Below is a listing. Set down exactly the lines from the one containing "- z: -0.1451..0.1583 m" through the one containing "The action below", both ends included, and leave out the rest.

Start of Materials provided

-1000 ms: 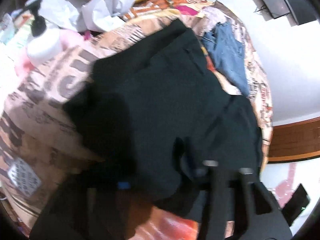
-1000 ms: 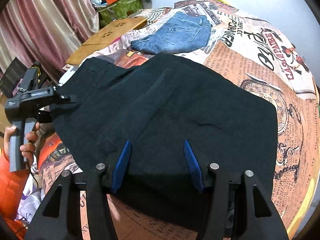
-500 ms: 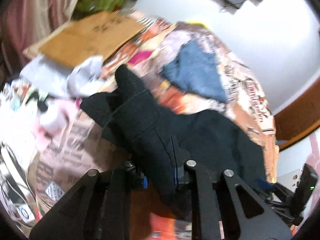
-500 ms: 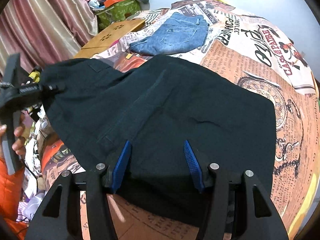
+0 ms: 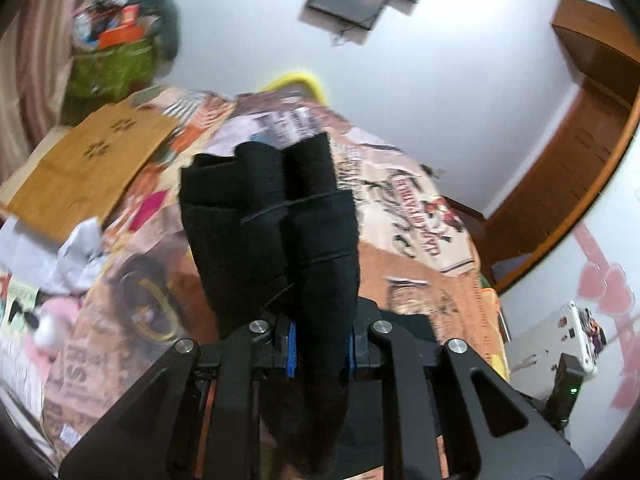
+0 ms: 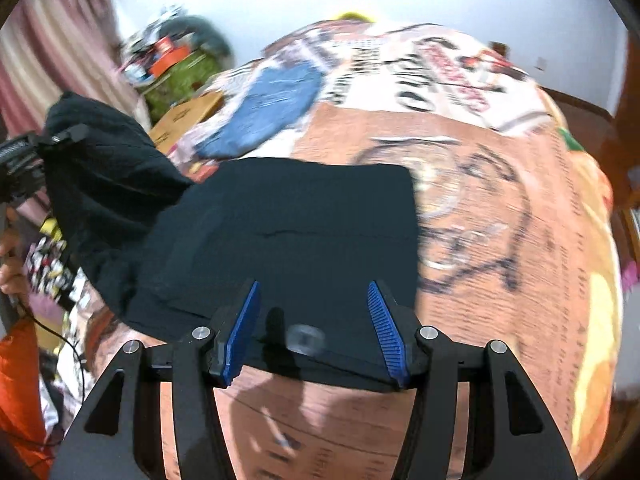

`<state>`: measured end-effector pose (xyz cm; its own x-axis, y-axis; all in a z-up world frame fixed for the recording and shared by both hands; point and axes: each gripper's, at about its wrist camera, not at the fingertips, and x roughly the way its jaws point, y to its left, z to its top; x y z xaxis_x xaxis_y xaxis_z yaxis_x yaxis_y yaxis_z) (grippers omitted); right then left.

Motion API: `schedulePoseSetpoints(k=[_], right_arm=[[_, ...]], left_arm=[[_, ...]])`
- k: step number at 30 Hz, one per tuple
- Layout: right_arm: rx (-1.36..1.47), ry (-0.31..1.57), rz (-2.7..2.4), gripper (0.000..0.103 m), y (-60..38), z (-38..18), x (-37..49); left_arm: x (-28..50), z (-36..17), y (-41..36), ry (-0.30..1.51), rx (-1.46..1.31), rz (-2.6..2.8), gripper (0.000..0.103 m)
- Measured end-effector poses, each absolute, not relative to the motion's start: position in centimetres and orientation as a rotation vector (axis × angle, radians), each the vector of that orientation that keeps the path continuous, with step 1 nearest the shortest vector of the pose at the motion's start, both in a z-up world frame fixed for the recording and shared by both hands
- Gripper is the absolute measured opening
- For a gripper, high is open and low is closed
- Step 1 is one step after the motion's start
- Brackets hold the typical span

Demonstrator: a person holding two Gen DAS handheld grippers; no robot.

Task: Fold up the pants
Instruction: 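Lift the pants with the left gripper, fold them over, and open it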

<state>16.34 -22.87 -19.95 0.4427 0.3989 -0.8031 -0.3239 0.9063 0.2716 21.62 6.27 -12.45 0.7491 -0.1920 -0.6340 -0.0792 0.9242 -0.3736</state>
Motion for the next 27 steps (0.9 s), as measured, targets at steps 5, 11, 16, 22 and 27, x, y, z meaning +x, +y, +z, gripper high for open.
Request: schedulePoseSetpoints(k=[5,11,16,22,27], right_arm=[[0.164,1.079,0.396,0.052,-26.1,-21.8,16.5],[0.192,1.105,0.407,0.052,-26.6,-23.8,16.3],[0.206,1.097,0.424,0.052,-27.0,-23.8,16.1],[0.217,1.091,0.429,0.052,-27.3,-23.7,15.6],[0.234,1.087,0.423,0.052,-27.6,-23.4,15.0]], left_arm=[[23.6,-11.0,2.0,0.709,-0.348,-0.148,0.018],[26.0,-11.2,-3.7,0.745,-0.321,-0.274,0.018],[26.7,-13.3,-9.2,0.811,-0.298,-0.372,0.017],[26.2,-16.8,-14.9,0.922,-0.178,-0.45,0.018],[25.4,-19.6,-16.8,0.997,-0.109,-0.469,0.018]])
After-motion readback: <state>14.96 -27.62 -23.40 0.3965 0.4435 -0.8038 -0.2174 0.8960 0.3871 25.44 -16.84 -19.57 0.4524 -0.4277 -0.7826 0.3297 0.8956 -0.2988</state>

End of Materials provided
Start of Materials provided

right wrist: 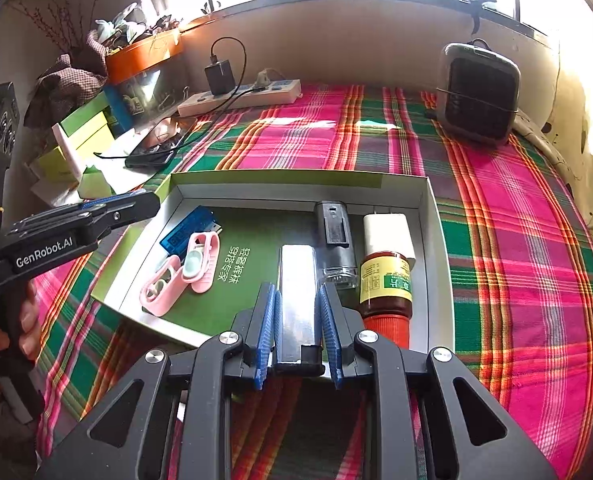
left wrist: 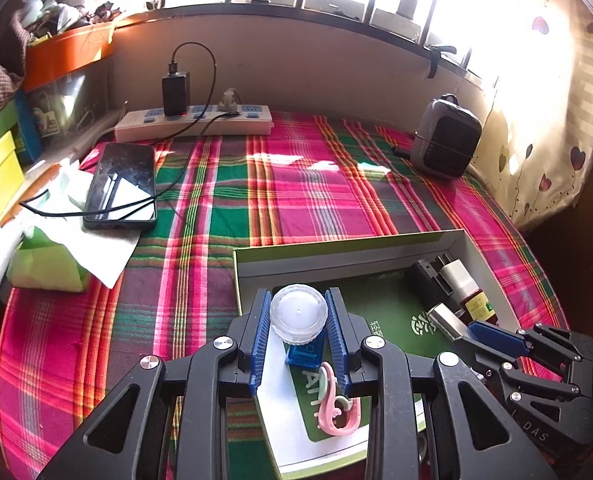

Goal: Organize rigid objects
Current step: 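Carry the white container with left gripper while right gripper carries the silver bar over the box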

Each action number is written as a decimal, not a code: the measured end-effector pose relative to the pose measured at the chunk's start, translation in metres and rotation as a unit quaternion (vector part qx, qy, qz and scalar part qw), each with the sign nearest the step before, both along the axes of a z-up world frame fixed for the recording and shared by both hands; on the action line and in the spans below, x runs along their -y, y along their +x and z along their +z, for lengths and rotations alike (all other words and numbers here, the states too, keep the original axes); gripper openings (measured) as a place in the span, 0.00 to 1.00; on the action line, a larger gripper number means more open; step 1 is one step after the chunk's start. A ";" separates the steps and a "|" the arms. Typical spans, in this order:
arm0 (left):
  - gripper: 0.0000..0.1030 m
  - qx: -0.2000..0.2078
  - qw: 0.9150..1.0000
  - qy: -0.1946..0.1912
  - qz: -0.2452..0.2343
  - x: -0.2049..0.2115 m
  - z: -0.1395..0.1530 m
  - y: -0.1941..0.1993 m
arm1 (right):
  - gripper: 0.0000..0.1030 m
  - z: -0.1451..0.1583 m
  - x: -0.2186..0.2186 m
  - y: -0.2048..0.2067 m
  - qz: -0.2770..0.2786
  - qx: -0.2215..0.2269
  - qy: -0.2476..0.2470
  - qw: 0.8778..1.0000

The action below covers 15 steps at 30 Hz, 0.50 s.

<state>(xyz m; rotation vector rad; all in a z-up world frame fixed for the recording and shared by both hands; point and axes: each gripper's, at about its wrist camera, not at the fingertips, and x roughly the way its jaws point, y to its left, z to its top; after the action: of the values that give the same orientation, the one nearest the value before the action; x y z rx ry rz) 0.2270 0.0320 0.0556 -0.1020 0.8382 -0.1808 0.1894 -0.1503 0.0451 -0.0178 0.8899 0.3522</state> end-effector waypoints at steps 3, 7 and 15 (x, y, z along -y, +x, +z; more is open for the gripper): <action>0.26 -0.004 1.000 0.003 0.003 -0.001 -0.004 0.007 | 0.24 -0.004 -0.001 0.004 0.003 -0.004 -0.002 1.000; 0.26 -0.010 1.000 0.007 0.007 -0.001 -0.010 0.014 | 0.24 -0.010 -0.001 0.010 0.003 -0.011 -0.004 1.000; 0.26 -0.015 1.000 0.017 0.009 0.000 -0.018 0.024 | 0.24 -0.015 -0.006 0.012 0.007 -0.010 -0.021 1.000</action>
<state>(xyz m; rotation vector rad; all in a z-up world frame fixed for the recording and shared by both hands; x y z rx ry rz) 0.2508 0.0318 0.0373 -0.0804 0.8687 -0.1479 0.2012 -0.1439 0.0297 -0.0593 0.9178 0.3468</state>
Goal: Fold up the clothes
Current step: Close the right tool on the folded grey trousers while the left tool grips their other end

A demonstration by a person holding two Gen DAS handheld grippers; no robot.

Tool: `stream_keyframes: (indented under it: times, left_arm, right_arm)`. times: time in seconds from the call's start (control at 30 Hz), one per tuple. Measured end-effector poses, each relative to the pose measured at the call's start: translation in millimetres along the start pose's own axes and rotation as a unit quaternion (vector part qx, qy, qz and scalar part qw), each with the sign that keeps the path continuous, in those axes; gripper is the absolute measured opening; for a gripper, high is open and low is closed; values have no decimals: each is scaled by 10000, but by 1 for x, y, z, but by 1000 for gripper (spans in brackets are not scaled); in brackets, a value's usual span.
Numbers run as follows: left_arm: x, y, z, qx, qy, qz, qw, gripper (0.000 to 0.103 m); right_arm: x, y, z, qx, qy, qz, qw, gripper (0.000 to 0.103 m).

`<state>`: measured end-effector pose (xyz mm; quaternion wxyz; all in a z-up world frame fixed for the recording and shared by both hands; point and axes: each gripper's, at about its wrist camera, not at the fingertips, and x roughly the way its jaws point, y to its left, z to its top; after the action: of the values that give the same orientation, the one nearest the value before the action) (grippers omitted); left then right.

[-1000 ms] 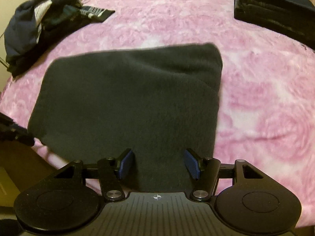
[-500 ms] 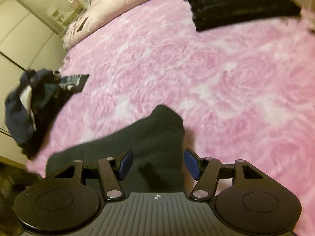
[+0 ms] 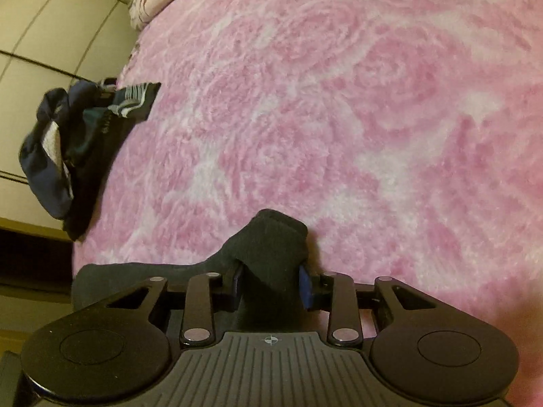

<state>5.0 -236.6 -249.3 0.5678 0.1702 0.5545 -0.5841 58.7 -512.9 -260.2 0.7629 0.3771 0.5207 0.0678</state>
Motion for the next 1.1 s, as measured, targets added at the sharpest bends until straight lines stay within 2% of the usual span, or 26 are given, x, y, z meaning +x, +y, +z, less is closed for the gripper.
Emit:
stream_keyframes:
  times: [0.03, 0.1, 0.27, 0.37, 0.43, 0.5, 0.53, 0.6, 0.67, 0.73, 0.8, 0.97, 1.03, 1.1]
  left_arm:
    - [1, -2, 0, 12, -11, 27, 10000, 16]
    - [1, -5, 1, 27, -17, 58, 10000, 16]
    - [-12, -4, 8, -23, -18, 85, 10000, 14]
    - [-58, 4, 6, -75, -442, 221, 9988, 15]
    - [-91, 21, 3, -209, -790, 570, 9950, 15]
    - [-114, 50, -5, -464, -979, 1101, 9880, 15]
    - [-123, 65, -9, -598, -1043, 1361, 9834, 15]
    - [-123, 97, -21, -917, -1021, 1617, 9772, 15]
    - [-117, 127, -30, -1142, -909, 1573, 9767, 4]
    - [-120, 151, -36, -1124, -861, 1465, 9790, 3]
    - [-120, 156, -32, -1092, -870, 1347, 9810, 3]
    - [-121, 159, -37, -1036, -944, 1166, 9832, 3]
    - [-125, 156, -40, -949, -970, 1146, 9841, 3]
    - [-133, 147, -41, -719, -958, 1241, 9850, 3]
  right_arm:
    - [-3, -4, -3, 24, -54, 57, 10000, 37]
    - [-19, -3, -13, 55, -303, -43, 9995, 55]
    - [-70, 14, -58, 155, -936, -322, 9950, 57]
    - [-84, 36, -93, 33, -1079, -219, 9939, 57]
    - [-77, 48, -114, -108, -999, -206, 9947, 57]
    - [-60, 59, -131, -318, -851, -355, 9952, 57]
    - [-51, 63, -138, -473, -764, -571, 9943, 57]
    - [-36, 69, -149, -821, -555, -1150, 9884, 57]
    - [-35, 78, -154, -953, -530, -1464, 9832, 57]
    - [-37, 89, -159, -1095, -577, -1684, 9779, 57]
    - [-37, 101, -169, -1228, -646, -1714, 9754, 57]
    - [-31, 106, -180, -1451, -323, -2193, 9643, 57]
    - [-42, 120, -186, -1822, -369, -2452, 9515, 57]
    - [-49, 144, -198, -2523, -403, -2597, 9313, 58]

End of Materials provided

[Solution for this exercise]:
  - z: -0.1451..0.1583 m
  - x: -0.2186..0.2186 m
  - y: -0.2048..0.2067 m
  - qz: -0.2770..0.2786
  - qx: -0.2215..0.2269
  - qy: -0.2476..0.2470
  - qw: 0.8778..1.0000

The action below covers 15 steps at 30 Hz, 0.50 s.

The response is now complete.